In December 2023, David Wagner, of Mount Pleasant, felt out of sorts — just vaguely unwell and unable to eat or sleep normally. Certain it was the flu, he went to a walk-in clinic and learned he had atrial fibrillation (AFib), a type of abnormal heart rhythm. He wondered if it might be related to his aortic valve, which he had replaced a decade earlier. The walk-in clinic referred him to a hospital in Racine, where they adjusted his heart medication.
Over the next few weeks, David returned to the hospital’s emergency department and was admitted for a few days as his erratic heart rhythm continued.
“When he was hooked up to the monitors, you could see his heart go from 150 to the 30s,” said David’s wife, Katy. “He seemed to shut down and would pass out.”

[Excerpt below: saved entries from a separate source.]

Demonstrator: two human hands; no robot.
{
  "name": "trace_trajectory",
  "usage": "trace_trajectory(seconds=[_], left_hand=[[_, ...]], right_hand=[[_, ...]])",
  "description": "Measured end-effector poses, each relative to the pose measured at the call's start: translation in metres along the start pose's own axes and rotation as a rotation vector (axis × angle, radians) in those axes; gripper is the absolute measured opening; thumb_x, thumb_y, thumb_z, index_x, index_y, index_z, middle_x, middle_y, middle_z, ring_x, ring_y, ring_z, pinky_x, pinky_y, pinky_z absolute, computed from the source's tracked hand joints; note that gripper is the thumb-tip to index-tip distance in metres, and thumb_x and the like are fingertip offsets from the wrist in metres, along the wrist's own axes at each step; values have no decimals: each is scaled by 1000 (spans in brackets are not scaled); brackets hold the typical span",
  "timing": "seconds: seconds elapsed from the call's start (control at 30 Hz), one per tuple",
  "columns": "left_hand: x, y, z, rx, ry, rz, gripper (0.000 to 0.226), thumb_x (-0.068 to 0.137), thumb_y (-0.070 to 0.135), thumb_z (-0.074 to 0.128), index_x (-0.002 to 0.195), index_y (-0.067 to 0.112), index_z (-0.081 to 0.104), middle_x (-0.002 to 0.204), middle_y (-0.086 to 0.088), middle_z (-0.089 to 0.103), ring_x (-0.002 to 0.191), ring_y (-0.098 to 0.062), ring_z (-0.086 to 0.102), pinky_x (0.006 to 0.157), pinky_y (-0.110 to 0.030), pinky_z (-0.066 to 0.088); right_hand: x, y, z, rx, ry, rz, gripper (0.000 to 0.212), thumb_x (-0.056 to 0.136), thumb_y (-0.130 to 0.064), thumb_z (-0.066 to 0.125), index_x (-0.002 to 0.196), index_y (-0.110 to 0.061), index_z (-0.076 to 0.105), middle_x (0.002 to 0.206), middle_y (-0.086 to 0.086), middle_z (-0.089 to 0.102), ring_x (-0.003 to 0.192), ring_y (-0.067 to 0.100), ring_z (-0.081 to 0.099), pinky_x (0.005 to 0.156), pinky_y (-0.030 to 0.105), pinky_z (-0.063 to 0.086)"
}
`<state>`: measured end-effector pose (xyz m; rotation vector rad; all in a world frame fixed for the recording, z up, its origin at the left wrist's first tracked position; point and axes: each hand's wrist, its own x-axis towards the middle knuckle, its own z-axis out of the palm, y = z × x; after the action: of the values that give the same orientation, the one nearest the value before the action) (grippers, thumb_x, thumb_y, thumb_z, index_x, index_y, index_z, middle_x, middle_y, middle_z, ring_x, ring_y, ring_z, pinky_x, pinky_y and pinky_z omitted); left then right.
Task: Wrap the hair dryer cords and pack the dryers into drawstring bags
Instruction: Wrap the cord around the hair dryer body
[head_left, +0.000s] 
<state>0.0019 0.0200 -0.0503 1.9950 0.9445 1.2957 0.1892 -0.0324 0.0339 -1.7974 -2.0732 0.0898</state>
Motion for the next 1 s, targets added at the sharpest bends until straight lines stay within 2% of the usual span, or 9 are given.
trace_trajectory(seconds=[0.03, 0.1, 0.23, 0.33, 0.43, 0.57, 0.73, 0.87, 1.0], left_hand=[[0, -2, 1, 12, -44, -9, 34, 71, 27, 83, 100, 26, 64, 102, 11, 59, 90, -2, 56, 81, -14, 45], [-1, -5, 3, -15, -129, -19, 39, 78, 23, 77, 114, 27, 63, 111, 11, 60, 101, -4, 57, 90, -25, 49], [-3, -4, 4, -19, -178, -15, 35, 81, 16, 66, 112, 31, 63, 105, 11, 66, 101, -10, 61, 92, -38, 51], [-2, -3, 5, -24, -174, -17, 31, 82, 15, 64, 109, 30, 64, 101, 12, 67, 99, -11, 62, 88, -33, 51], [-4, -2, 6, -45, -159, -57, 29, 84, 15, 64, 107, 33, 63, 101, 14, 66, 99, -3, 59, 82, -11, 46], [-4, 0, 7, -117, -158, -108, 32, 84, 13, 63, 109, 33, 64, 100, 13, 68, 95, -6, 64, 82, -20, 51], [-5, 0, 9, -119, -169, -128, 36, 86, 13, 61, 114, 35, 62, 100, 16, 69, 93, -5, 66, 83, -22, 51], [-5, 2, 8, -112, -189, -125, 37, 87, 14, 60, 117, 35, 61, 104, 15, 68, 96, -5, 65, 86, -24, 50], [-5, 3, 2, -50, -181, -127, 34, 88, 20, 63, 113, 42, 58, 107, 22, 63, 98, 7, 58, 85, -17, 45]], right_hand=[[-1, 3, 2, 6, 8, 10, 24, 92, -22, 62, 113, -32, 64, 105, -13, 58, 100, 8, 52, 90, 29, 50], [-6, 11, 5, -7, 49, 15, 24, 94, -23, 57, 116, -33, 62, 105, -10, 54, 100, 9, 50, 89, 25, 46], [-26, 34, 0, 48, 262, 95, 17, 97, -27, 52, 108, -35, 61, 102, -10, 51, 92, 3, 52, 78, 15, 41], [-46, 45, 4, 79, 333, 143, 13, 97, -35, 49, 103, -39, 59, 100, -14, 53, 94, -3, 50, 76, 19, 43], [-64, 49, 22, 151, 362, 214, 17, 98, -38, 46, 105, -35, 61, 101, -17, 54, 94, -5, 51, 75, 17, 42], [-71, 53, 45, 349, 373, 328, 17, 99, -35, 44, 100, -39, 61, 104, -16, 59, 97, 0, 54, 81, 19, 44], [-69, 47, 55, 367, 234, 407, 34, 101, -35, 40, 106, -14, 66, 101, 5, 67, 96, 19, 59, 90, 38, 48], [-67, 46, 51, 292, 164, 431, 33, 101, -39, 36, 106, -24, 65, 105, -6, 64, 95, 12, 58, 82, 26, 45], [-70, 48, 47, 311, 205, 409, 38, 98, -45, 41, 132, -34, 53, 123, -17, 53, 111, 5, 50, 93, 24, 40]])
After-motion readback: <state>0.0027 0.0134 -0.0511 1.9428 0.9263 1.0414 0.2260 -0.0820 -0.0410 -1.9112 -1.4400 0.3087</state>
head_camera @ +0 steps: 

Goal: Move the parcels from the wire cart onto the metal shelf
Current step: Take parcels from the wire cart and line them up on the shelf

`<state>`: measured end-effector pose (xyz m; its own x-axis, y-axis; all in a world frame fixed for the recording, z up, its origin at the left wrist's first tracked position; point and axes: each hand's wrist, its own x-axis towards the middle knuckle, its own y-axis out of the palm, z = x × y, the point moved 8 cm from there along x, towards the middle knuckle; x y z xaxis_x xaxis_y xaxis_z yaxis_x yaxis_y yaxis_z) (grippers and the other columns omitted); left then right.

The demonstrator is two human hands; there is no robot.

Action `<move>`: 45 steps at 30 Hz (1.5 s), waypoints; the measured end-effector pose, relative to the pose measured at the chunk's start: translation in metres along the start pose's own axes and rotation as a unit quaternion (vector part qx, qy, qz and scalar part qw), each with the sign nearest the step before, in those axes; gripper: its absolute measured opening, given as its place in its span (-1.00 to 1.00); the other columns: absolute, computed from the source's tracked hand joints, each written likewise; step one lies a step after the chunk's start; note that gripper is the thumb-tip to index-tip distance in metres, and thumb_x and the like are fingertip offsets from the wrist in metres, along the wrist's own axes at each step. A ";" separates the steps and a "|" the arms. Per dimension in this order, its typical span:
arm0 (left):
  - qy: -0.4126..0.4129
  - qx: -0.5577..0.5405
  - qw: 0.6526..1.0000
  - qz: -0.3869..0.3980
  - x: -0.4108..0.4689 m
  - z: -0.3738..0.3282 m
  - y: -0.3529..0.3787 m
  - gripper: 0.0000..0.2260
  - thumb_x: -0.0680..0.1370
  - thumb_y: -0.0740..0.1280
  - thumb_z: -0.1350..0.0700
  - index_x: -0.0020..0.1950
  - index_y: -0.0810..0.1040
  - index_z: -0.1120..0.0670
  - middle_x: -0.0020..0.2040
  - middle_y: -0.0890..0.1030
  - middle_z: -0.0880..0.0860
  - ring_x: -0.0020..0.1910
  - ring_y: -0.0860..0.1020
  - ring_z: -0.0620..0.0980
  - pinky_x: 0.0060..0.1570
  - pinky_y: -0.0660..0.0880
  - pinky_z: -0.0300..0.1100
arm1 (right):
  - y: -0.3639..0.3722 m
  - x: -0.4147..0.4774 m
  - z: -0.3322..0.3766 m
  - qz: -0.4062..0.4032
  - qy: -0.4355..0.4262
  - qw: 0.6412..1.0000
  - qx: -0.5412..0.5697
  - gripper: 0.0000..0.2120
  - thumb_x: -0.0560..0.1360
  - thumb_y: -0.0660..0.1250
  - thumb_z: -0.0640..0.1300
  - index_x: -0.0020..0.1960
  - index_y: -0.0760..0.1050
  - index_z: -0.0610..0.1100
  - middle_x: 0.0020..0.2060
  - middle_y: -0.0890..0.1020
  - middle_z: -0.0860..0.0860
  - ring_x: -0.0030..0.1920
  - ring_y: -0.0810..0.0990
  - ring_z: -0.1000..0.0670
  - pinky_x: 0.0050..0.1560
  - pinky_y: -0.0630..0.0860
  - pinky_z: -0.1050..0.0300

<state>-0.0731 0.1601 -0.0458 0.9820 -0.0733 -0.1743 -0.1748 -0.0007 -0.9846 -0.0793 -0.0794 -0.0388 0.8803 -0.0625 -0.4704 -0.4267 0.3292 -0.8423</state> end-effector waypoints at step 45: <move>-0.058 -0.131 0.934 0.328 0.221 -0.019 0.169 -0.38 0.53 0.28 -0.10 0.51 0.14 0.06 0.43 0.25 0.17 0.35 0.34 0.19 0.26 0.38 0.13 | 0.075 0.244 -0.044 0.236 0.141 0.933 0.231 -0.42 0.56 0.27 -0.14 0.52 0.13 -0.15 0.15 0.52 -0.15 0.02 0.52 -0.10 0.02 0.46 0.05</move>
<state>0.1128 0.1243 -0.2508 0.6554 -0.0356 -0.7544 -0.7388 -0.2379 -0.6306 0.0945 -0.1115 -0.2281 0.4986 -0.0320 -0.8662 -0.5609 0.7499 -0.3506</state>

In January 2024 — on the eve of David’s 52nd birthday — doctors determined his replacement valve was failing. But by then, David was in a health crisis. At the hospital, he collapsed, saying it was difficult to breathe.
Cardiogenic Shock Program: A Resource Throughout the Region
David was in cardiogenic shock — a rare and often deadly condition in which the heart can no longer pump the blood the body needs, and other organs begin to fail. Cardiogenic shock can be brought on by a heart attack or another heart issue, such as a deteriorating valve like David’s.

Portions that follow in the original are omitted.